1 はじめに
冒頭に、2018年7月26日、東京都多摩市の工事現場で発生した大規模な火災でお亡くなりになられた方々のご冥福をお祈りするとともに、ご遺族の皆様に心よりお悔やみ申し上げます。又、負傷された方々に対してお見舞い申し上げます。すでに、テレビ、ネット、紙面で大々的に公表されておりご存知の方も多いかと思います。今回は、オフィスビルの施工中に起こった事故ですが、その火災原因を考えますと決して一般住宅(木造)の工事でも軽視できない内容です。今月はこの火災事故について考えていきたいと思います。
2 火災の出火原因
今回の火災は、鉄骨造、地下3階、地上3階建ての事務所ビルの工事現場の地下3階部分で発生。作業員2人が鉄骨をガスバーナーで切断した際に出た火花が、地下3階下の免震階天井の断熱材(発砲ウレタン)に引火した疑いの様です。(参考図2)作業は1人が鋼材を切断、もう1人が火花を水で消火する役割だったそうです。今回の死亡者は火花が断熱材に引火した事により瞬く間に火の手が広がり、逃げ遅れたと思われます。出火当時の写真を見て頂ければわかる様に、凄まじい黒煙です。(参考図1)この黒煙で避難経路を見失い、又煙による窒息したのではないかと思います。当事者もそうですが、隣接の建物への影響も考えると大惨事です。
3 取扱い及び作業手順(参考)
今回、断熱材に使用された発泡ウレタンですが、木造住宅建築にも多く使用されています。施工前の原液はそのほとんどが消防法に定める危険物第4類、第2石油類~第4石油類に分類されます。又、発砲ウレタン自体も指定可燃物として規定され、貯蔵や保管に際し量的規制を受けます。つまり、基本的に非常に燃えやすい材料です。施工時には「火気厳禁」の表示をしなければなりません。そして、施工後に火気を使用する場合には「火気厳禁」の表示に加え、火花の飛散を防止するための不燃材料・防炎
シートなどで養生し、かつ消火器も備える必要があります。
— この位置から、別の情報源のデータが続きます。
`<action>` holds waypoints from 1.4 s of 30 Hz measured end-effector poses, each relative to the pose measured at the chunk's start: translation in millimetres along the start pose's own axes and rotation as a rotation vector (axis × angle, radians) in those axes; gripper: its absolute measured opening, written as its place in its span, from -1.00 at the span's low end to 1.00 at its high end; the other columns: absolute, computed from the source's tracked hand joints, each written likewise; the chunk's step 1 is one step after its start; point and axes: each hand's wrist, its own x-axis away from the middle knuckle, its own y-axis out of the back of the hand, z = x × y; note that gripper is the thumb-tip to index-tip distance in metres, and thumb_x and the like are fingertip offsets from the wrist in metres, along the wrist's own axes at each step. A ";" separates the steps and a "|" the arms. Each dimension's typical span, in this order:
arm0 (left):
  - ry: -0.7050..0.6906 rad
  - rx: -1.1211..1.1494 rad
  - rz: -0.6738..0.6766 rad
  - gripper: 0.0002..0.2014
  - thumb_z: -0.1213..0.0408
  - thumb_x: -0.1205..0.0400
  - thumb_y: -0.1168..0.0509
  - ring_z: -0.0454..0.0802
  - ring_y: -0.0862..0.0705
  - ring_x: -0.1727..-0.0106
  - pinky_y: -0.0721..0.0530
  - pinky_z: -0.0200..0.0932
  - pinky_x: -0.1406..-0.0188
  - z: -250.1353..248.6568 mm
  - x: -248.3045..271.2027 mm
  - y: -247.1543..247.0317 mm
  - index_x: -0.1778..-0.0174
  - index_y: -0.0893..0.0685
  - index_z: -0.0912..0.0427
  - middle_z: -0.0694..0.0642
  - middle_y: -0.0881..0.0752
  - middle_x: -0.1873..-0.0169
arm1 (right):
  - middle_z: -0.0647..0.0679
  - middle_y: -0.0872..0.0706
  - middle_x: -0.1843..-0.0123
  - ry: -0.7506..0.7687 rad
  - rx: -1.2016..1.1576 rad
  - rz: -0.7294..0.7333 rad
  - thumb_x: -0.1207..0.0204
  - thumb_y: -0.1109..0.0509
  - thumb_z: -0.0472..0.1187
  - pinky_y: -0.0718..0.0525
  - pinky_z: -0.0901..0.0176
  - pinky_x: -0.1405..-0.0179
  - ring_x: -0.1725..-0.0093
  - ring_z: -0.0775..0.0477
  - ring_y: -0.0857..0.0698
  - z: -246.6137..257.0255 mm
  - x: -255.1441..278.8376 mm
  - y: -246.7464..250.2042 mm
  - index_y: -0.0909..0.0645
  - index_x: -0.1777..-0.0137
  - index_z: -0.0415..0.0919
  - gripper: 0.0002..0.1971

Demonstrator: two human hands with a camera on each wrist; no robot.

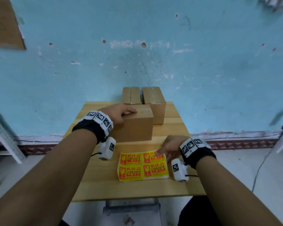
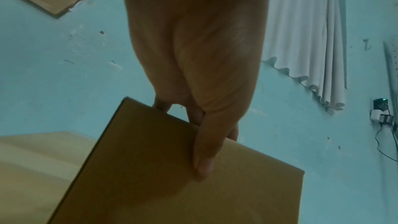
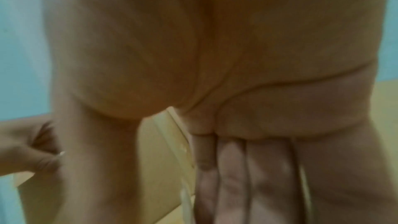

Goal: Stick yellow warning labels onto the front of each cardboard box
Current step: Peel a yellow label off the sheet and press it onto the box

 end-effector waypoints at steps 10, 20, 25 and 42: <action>-0.038 -0.010 0.022 -0.23 0.50 -0.48 -0.48 -0.08 -0.50 -0.54 -0.42 -0.04 -0.56 5.6 -1.4 -0.4 -0.60 -0.43 -0.04 -0.01 -0.45 -0.60 | -0.16 -0.76 0.48 -0.032 -0.355 -0.106 -0.46 -0.53 -0.49 -0.80 0.17 0.31 0.41 -0.04 -0.81 -19.0 -1.1 -9.1 -0.71 0.25 -0.37 -0.90; -0.079 -0.003 -0.009 -0.27 0.48 -0.52 -0.44 -0.15 -0.50 -0.52 -0.36 -0.27 -0.42 15.5 -4.0 -3.6 -0.60 -0.43 -0.06 -0.10 -0.44 -0.60 | -0.28 -0.82 0.35 -0.068 -0.628 -0.068 -0.52 -0.43 -0.54 -0.82 -0.02 0.03 0.18 -0.20 -0.86 -23.6 -5.8 -15.0 -0.66 0.14 -0.44 -0.94; -0.113 0.046 -0.027 -0.26 0.49 -0.52 -0.43 -0.10 -0.46 -0.56 -0.36 -0.07 -0.60 25.2 -7.5 -7.5 -0.59 -0.44 -0.11 -0.11 -0.40 -0.62 | -0.35 -0.86 0.15 -0.047 -0.576 -0.015 -0.49 -0.47 -0.51 -0.82 -0.04 0.01 0.12 -0.22 -0.88 -19.3 -6.9 -9.7 -0.70 0.15 -0.43 -0.97; -0.211 0.395 -0.387 -0.68 0.46 -0.66 -0.31 -0.12 -0.30 -0.65 -0.15 -0.09 -0.67 15.7 11.9 -12.2 -0.28 -0.74 0.07 0.06 -0.53 -0.54 | -0.31 -0.88 0.16 0.404 -0.568 -0.062 -0.65 -0.33 -0.36 -0.85 0.09 0.23 0.26 -0.12 -0.87 29.5 5.8 -7.2 -0.77 0.09 -0.40 -0.80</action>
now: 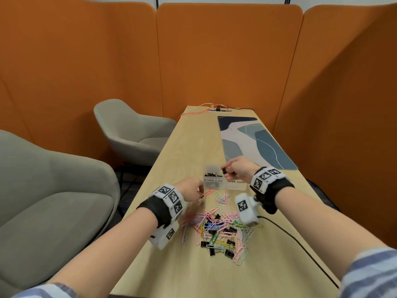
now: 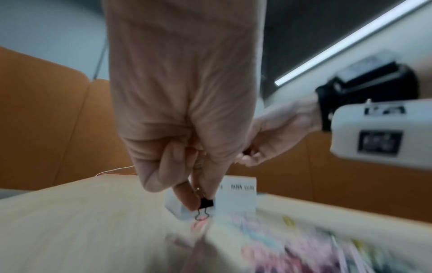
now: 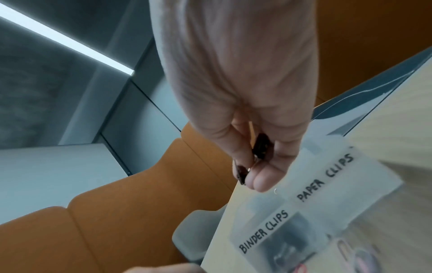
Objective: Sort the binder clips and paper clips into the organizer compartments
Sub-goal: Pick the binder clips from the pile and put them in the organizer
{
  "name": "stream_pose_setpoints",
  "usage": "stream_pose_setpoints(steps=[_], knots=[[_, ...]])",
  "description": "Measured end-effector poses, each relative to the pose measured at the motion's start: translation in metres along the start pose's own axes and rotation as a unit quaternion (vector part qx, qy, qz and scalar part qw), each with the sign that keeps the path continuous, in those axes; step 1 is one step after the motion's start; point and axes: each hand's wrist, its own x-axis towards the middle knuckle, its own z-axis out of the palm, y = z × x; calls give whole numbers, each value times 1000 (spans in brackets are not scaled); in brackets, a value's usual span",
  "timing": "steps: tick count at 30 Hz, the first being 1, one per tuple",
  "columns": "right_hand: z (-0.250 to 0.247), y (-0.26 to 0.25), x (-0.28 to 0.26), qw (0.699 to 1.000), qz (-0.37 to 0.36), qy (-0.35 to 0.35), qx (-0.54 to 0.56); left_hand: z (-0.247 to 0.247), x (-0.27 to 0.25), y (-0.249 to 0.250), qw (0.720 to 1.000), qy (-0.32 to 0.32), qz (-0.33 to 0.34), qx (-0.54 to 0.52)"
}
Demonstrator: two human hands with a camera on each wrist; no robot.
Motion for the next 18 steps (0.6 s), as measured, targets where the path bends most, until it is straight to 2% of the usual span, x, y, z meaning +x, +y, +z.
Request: stream_pose_setpoints(steps=[3, 7, 13, 18], knots=[[11, -8, 18, 1000, -10, 18, -8, -18, 8, -2, 999, 14, -4, -44], [18, -6, 29, 1000, -16, 10, -20, -34, 30, 0, 993, 47, -37, -102], [9, 0, 19, 998, -62, 30, -2, -38, 66, 10, 970, 52, -121, -204], [-10, 16, -5, 995, -84, 22, -53, -32, 82, 24, 964, 67, -127, -225]])
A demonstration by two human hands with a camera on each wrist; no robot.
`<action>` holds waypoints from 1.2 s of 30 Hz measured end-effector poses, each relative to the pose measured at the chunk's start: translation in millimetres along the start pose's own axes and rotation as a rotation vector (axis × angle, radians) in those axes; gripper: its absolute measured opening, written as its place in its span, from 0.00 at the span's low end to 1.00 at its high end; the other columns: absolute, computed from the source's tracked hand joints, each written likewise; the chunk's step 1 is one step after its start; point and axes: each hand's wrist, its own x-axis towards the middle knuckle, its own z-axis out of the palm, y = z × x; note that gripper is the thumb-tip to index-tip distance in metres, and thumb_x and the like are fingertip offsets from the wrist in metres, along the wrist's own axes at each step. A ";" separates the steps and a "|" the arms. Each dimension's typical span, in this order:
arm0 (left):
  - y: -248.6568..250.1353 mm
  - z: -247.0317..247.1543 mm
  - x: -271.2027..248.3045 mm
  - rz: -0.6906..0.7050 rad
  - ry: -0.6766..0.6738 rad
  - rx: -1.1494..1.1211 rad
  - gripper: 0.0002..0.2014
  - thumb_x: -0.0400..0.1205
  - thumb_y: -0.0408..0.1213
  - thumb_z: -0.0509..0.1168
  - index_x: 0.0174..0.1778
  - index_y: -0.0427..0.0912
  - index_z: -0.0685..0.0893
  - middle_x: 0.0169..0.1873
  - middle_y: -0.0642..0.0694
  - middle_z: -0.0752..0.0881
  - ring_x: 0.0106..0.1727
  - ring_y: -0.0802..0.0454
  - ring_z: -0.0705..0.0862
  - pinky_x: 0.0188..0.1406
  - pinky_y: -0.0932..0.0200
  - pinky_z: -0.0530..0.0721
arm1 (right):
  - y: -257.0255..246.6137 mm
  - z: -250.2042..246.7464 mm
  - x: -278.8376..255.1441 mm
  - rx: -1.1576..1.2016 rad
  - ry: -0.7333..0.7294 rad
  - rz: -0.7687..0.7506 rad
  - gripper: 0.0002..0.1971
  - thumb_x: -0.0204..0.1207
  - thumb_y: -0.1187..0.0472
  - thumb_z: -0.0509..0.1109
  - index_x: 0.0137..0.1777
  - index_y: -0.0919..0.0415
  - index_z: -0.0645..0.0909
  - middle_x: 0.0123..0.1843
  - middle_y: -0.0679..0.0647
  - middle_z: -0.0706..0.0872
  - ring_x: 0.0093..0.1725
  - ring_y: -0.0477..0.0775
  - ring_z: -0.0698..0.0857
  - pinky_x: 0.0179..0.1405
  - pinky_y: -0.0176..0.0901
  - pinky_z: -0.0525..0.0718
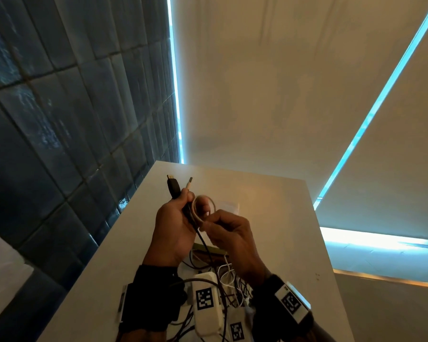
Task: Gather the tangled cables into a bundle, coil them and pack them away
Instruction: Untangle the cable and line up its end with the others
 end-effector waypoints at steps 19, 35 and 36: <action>4.6 -3.2 -3.3 0.069 -0.085 -0.005 0.17 0.88 0.40 0.50 0.33 0.43 0.71 0.22 0.51 0.70 0.18 0.59 0.63 0.18 0.64 0.62 | 135.6 -52.5 -26.2 -0.462 0.204 0.371 0.13 0.76 0.67 0.71 0.31 0.54 0.89 0.32 0.47 0.89 0.34 0.38 0.84 0.38 0.28 0.79; -11.0 -0.8 4.9 0.026 0.168 0.109 0.15 0.88 0.38 0.55 0.38 0.37 0.77 0.22 0.45 0.85 0.24 0.53 0.80 0.33 0.57 0.76 | 7.4 -7.0 12.0 -0.124 0.257 -0.094 0.05 0.78 0.67 0.70 0.43 0.66 0.85 0.28 0.43 0.80 0.26 0.41 0.71 0.22 0.33 0.69; -9.9 0.2 4.7 0.027 0.165 0.088 0.14 0.88 0.38 0.54 0.39 0.37 0.78 0.23 0.44 0.86 0.27 0.51 0.82 0.35 0.56 0.77 | 6.2 -5.1 8.9 -0.117 0.216 -0.092 0.05 0.78 0.68 0.70 0.42 0.67 0.85 0.27 0.43 0.79 0.25 0.42 0.71 0.23 0.33 0.68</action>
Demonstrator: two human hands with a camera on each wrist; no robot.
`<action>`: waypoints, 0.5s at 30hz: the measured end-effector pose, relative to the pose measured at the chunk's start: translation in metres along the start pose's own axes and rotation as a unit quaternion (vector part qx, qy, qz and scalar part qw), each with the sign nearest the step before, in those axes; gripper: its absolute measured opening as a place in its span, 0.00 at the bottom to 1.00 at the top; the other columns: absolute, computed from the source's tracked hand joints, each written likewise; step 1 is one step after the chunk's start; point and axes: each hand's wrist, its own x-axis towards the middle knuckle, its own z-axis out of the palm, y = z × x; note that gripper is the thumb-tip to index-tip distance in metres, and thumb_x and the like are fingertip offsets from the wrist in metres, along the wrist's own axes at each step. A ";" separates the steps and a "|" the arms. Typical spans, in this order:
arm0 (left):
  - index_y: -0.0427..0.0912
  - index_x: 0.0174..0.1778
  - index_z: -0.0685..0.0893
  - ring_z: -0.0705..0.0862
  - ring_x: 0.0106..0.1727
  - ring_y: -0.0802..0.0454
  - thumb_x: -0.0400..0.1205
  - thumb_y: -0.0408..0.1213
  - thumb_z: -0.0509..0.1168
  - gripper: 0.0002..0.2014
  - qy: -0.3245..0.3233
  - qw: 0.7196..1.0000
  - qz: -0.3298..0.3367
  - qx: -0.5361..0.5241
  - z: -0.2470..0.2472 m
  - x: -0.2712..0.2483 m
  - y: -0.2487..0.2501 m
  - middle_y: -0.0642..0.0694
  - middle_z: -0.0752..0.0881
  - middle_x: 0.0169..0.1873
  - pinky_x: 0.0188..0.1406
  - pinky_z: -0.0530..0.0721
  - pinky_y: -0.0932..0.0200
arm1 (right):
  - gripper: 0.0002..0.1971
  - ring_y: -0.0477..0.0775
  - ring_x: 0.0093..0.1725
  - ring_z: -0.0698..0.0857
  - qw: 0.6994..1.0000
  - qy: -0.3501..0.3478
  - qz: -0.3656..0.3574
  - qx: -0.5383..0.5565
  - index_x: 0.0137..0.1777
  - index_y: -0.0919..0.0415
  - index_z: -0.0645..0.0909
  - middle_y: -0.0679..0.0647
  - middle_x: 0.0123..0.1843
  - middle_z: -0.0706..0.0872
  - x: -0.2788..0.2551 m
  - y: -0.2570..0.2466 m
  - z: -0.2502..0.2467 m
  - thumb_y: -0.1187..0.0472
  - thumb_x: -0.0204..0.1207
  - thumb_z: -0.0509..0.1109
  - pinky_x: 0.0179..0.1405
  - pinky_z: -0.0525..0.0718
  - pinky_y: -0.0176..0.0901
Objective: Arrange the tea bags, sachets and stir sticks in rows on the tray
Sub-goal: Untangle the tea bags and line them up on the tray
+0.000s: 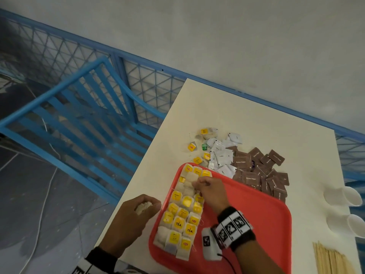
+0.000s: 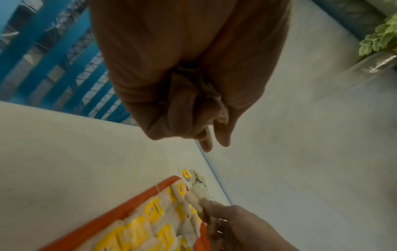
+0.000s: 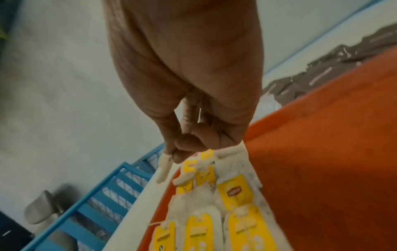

当該現場は特殊建築物と言うこともあり、この辺りの対策などはある程度行われていたとの事ですが、この様な大惨事となっています。それでは、では木造住宅建築の現場ではどうかと言うと現状、大半の現場が上記の様な対策が不十分と思われます。
4 まとめ
何故木造住宅の現場では十分な対策が行われていないのか。一般的な木造住宅では、溶接、ガスバーナーなどでの作業が基本ない為、対策の意識自体が非常に低いと思われます。バケツ、消火器すらない現場もあります。近年でこそ、現場内での喫煙を禁止が当たり前になってきたものの、一部の現場では徹底されていない話も聞きます。今回は、ガスバーナーなどの火気使用による火花が出火原因ですが、木造の現場でも火災の危険性は、あります。木材に使用する塗料が火の気がなくても、保管状況に問題があれば気化して自然発火する事も有ります。過去に塗料倉庫は火災が発生して全焼した事故もあります。施工を行う事は、単に品質の良い施工をするだけではなく材料一つ一つの特性を理解し、現場を管理していく事も重要である事を改めて考えさせられた事故だったと思います。JAQUAは技術者育成の中で、単に施工品質の部分だけでなく安全管理も含めたについても伝えて行きたいと思います。